De aquí la rabiosa equivocación de la señora que gritaba a los cuatro vientos: “Nosotros tenemos clase”, cuando, en realidad, lo que quería decir era “nosotros tenemos dinero”. Confundía la bondad y la nobleza con la chequera del marido.
La mujer con clase, que yo entiendo, no se desencaja, no gesticula, no manosea, no grita, no se retuerce. La mujer con clase, no necesariamente rica, es sobria en el hablar, sabe comunicarse sin usar todo el cuerpo, no ofende, ni proclama a viva voz sus méritos ciertos o deseados. La clase, sí se auto-proclama, no es clase. Es un mal remedo, una caricatura. Es la anti-clase, es la miseria moral al aire libre.

¡Pobre señora que necesita convencer y auto-convencerse de que tiene clase!. “Dime de qué presumes y te diré de qué careces”, sabias palabras de un refrán castellano.

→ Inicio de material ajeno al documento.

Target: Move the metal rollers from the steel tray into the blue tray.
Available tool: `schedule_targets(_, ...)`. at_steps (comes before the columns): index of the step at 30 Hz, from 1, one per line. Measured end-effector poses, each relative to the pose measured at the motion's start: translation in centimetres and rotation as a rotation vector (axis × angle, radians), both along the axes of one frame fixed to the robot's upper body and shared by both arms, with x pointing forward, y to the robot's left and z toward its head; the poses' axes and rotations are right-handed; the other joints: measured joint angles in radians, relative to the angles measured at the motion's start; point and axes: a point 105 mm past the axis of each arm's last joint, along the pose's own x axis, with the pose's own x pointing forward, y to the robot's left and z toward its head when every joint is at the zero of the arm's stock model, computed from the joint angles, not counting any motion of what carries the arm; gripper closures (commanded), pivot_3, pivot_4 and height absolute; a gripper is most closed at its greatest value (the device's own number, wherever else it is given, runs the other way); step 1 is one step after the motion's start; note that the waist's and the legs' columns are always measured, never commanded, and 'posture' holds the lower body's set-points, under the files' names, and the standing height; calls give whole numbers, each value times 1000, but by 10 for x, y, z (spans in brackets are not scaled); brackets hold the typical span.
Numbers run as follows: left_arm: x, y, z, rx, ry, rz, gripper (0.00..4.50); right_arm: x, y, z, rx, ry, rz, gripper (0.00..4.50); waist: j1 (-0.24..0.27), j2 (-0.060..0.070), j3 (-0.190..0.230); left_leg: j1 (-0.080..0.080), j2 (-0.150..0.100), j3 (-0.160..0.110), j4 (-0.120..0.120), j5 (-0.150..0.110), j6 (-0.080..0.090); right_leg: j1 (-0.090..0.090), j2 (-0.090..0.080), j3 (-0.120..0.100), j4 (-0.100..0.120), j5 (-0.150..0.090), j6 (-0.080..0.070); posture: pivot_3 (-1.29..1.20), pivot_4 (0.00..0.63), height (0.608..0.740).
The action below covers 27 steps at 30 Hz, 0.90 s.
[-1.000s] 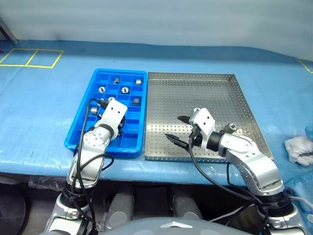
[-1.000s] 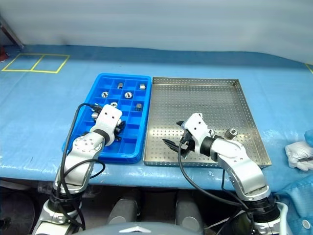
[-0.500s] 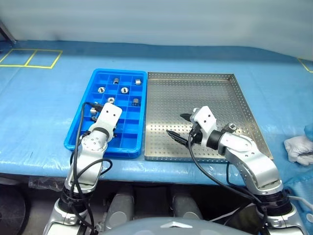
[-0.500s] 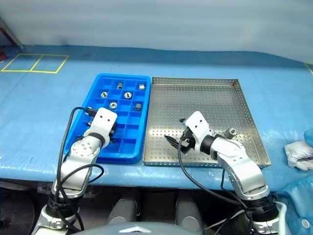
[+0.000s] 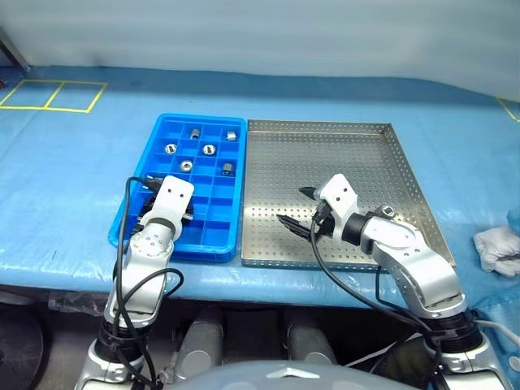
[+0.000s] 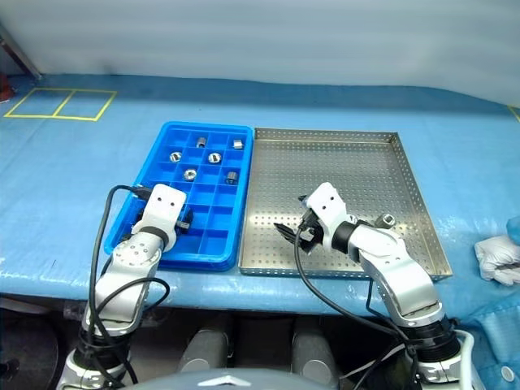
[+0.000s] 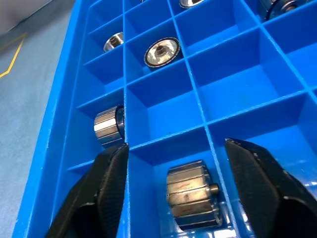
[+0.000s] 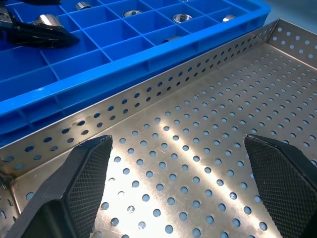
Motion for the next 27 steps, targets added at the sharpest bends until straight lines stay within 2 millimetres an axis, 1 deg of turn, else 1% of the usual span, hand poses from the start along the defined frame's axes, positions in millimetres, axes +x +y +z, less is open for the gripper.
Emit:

En realidad, estas mujeres, que vemos a menudo desmelenándose y gritando en las marchas y las marchitas, sufren de un complejo de inferioridad que necesita ser superado a base de gritos desaforados, retos y descalificaciones hacia “la otra”, la pobre, la necesitada, la pata en el suelo, la mujer de pueblo, la trabajadora. Porque, allá en el fondo, sabe que ha venido siendo superada en todo: En inteligencia, en prestancia y, lo que más le duele, en preparación y cultura.

Veamos en una entrevista televisiva o radial a cualquiera de nuestras mujeres de pueblo y veremos que tanto delante de un micrófono como en una asamblea o en cualquier reunión política o de vecindad, se explica claramente, expone ideas a veces luminosas y siempre sensatas. Veámoslas y oigámoslas sin prevenciones ni animadversión y comprobaremos un fenómeno que hace algunos años se está produciendo en esta Venezuela de Dios: Nuestro pueblo trabajador, mujeres y hombres, se está culturalizando a marchas forzadas y formándose una idea clara y real de su posición, de sus necesidades y de quienes son sus enemigos tanto históricos como actuales, por mucha clase que tengan.

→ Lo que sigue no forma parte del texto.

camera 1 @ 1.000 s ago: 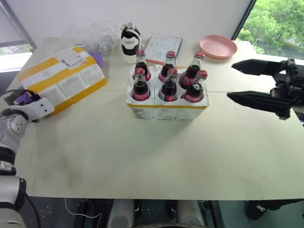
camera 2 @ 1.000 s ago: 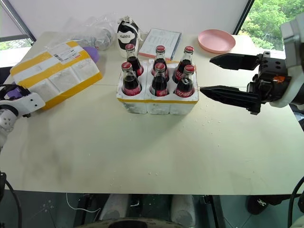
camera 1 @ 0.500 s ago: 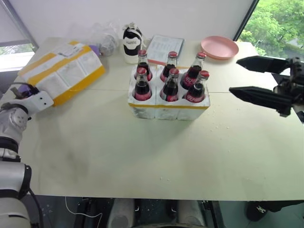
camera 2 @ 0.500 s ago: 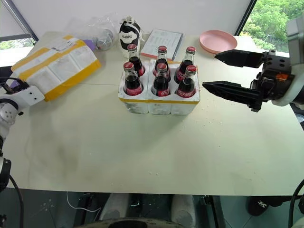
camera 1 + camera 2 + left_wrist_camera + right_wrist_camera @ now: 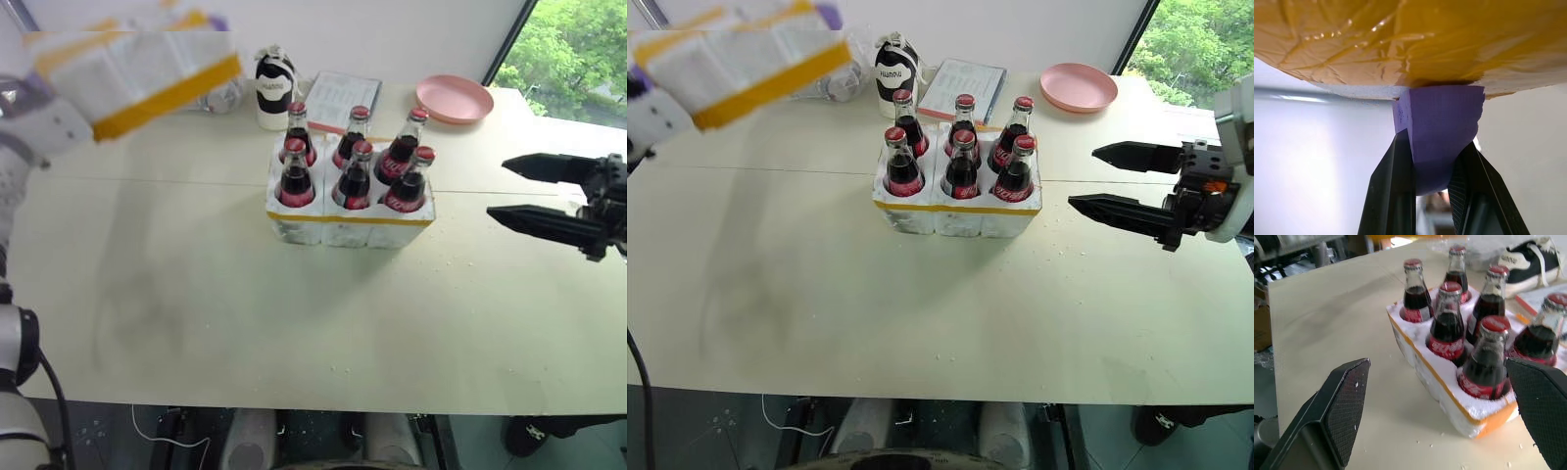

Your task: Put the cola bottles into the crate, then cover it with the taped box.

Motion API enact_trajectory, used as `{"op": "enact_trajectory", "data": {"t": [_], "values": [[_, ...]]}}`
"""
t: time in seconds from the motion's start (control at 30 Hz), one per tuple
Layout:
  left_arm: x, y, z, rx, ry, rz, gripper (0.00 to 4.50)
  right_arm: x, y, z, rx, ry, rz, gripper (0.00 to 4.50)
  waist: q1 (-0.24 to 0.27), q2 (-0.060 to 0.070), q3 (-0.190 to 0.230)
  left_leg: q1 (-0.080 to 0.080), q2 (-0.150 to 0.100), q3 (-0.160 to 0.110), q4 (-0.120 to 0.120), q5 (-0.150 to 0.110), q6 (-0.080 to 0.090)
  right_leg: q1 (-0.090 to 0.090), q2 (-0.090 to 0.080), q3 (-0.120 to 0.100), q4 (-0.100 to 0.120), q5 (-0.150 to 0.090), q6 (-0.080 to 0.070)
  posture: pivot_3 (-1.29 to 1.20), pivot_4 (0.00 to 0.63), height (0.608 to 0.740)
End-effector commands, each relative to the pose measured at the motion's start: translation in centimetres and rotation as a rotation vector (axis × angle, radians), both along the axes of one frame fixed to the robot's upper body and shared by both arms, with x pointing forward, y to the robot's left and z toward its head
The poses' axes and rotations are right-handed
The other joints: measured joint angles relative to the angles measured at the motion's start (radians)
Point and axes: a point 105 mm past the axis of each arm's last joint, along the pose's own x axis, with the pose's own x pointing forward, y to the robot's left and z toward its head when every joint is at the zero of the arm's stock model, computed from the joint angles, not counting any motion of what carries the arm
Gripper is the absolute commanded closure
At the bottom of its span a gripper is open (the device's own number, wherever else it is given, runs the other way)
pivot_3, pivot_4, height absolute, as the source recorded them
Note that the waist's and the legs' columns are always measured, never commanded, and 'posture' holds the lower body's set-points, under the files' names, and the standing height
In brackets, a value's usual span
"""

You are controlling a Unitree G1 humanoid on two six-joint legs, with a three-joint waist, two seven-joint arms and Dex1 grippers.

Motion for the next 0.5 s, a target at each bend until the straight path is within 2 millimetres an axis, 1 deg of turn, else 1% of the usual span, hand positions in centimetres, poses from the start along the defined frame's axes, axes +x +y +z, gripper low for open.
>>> {"op": "enact_trajectory", "data": {"t": [0.03,0.1,0.17,0.23,0.3,0.37,0.43,0.5], "values": [[-0.5,-4.0,4.5,-0.015,-0.088,-0.176,4.06,-0.4,-0.6,0.8,-0.010,-0.071,-0.018,0.00,-0.002,0.000,0.000,0.000,0.000,0.000,0.000,0.000,-0.001,0.000,0.000,0.000,0.000,0.000,0.000,0.00,0.150,0.740],[-0.5,-7.1,5.3,-0.002,-0.074,-0.281,4.06,-0.4,-0.7,0.6,-0.006,-0.069,-0.024,0.00,-0.002,0.000,0.000,0.000,0.000,0.001,0.000,0.001,-0.002,0.000,0.000,0.000,0.000,0.000,0.000,0.00,0.150,0.740],[-0.5,-10.4,5.7,0.032,-0.045,-0.385,4.06,-0.3,-0.9,0.2,-0.009,-0.065,-0.036,0.00,0.000,0.000,0.000,0.000,0.000,0.000,0.000,0.002,-0.003,0.000,0.001,0.000,0.000,0.000,0.000,0.00,0.150,0.740],[-0.8,-13.5,5.2,0.071,0.014,-0.474,4.06,-0.2,-1.1,-0.1,-0.010,-0.064,-0.047,0.00,-0.001,0.000,0.000,0.000,0.000,0.000,0.001,0.002,-0.003,0.001,0.001,0.000,0.000,0.000,0.000,0.00,0.150,0.740],[-1.3,-16.1,4.5,0.104,0.059,-0.548,4.06,-0.1,-1.1,-0.2,-0.006,-0.068,-0.052,0.00,-0.001,0.000,0.000,0.000,0.000,0.001,0.001,0.002,-0.003,0.001,0.001,0.000,0.000,0.000,0.001,0.00,0.150,0.740],[-1.9,-18.4,4.1,0.144,0.073,-0.603,4.06,-0.1,-1.0,-0.2,0.004,-0.072,-0.052,0.00,-0.001,0.000,0.000,0.001,0.000,0.001,0.001,0.002,-0.003,0.001,0.001,0.000,0.000,0.000,0.001,0.00,0.150,0.740],[-2.3,-20.1,3.5,0.180,0.083,-0.642,4.06,0.0,-1.0,-0.2,0.009,-0.075,-0.054,0.00,-0.001,0.000,0.000,0.001,0.000,0.000,0.001,0.002,-0.003,0.001,0.001,0.000,0.000,0.000,0.001,0.00,0.150,0.740],[-2.5,-21.2,2.8,0.213,0.099,-0.666,4.06,0.1,-1.0,-0.2,0.014,-0.080,-0.060,0.00,-0.003,0.000,0.000,0.002,0.000,0.000,0.001,0.003,-0.004,0.002,0.002,0.000,0.000,0.000,0.001,0.00,0.150,0.740]]}}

Señoras gritonas con clase: Ya la cachifa se les ha vuelto respondona y la conserje arruga el ceño cuando ustedes le pisan el suelo que ella está limpiando.
Ya la sumisión absoluta al que paga se está desmoronando. Esperemos que se caiga de una vez. Dignifiquemos a las conserjes y a las cachifas.

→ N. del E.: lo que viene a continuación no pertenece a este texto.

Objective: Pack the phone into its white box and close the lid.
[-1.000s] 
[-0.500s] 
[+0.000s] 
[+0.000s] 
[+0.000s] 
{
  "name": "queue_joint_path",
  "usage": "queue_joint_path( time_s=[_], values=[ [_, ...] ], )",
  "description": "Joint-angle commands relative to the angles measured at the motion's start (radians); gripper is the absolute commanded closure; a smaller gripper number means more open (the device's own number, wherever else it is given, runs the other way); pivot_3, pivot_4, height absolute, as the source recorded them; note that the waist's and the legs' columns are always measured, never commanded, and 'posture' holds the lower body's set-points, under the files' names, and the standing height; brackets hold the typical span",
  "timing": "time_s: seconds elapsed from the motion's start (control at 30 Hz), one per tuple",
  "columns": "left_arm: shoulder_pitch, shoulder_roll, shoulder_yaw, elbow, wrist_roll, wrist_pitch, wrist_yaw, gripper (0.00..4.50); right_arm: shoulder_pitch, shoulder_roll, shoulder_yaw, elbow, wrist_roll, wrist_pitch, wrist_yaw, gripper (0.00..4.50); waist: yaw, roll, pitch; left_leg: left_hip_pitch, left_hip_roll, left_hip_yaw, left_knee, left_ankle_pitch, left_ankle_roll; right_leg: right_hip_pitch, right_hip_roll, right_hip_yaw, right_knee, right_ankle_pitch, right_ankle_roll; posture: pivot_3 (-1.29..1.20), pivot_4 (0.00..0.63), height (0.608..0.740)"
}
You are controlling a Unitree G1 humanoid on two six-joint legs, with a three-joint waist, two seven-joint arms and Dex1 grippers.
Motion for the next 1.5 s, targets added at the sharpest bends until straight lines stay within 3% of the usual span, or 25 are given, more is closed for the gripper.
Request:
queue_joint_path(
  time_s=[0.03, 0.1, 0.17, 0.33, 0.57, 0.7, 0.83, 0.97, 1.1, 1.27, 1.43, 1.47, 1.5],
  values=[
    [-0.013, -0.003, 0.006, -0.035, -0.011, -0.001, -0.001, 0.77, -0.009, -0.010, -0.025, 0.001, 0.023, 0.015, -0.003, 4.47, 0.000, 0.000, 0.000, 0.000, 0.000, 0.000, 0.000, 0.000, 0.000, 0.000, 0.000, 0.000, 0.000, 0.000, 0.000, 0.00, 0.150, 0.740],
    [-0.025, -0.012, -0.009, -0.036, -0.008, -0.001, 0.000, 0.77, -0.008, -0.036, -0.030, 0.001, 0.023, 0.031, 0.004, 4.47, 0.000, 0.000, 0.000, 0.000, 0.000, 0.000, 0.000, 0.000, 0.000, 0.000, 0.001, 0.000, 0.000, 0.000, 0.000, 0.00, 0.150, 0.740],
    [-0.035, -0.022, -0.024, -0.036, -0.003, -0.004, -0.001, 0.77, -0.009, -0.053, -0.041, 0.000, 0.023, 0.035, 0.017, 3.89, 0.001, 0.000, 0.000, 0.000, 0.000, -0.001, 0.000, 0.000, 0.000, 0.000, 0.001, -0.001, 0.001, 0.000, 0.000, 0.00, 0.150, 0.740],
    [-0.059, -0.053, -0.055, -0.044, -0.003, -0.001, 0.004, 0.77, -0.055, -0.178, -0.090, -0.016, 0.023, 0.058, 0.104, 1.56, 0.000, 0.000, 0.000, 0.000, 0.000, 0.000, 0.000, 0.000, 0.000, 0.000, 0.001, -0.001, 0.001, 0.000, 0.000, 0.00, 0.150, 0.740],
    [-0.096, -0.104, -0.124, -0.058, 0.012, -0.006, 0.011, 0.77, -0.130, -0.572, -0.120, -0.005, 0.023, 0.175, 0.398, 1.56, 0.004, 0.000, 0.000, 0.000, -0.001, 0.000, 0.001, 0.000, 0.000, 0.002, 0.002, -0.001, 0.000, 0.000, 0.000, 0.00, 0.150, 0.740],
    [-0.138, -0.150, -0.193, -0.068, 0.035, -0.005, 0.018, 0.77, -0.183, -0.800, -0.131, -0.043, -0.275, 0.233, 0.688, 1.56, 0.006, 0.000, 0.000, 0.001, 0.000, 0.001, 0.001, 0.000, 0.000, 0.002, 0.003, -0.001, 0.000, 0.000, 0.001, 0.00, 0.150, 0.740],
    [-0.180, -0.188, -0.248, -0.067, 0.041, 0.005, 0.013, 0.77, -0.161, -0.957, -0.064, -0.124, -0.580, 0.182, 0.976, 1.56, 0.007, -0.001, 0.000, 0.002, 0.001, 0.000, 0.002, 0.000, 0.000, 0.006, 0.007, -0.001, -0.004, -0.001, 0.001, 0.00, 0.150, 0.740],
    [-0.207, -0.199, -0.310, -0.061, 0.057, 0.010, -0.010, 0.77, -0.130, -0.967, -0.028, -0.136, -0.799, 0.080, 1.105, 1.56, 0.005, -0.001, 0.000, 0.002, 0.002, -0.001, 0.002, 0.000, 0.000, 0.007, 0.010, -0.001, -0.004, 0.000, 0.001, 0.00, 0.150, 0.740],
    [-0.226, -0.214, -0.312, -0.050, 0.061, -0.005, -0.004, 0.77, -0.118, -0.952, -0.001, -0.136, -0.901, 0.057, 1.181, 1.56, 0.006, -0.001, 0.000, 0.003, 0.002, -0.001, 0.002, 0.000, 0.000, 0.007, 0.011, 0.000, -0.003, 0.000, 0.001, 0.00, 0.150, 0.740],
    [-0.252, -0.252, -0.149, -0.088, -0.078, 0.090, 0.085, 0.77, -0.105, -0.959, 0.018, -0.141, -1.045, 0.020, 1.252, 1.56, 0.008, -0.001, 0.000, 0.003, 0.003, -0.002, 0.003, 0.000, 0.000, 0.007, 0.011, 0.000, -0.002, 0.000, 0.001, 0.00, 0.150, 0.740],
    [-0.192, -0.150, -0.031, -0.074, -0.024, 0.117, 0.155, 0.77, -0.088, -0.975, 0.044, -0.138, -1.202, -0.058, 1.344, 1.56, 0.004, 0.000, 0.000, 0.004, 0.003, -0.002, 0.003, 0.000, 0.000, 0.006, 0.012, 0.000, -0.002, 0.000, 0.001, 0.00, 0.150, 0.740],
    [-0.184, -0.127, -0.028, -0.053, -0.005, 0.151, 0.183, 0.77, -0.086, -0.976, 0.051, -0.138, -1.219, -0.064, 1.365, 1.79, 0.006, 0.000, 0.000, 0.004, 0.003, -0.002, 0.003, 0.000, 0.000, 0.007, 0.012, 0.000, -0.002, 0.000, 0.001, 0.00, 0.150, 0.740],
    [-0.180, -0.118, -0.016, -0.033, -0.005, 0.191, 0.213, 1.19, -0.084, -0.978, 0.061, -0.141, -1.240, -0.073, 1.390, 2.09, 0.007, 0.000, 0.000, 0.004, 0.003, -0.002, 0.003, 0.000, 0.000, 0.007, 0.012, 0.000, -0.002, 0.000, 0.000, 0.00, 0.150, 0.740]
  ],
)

Hace unos meses, el alcalde Oscariz convocó a una reunión de escuálidos en una zona del este caraqueño. A mí me tocó acompañar a mi cuñada, quien difícilmente tiene rival en escualidez teórica y práctica. Como el asunto era sólo para mujeres y personalmente no me interesaba, me senté en un lugar apartado, dispuesto a oír y a callar. De pronto, se levanta una señora, que no voy a describir por no extenderme demasiado, y pide hablar: esto fue, palabra más, palabra menos lo que dijo:-“Señor alcalde, por la calle del frente de mi casa pasan constantemente unos autobuses destartalados que van hacia el barrio de más arriba. Pasan siempre llenos de gente sucia, de malandros y malvivientes que se quedan mirando para el frente de mi vivienda como con envidia y, aun, algunas veces, cuando estoy en la puerta con mis niñas, nos hacen guiños obscenos. Señor alcalde, toda esa gente que diariamente pasa por allí envidia nuestro modus vivendi, nuestro confort y nuestra vivienda que le costó a papá un ojo de la cara y temo que en cualquier momento nos asalten, nos roben y nos hagan daño. Por lo tanto, señor Oscariz, le pido encarecidamente que mande colocar una reja en el extremo de la calle para que esa gente no pueda pasar y nos dejen vivir tranquilos”. ¡Dijo!... Y se sentó. Las contertulias aplaudieron a rabiar y la exponente no pudo disimular una sonrisa de satisfacción.

A la señora de mi cuento, típica exponente de la clase media superficial y deshumanizada, no le pasó por la cabeza ni por un momento el problema que podía crearle a unos cientos o miles de personas si se les cerraba la calle que daba acceso a sus viviendas allá en el cerro: “Esa canalla no existe y si existe, ¡que se muera!”.

Algún día, la señora se encontrará con que, para enfrentar su modus vivendi, toda aquella gente sucia y maloliente montará un modus operandi fuerte y liberador.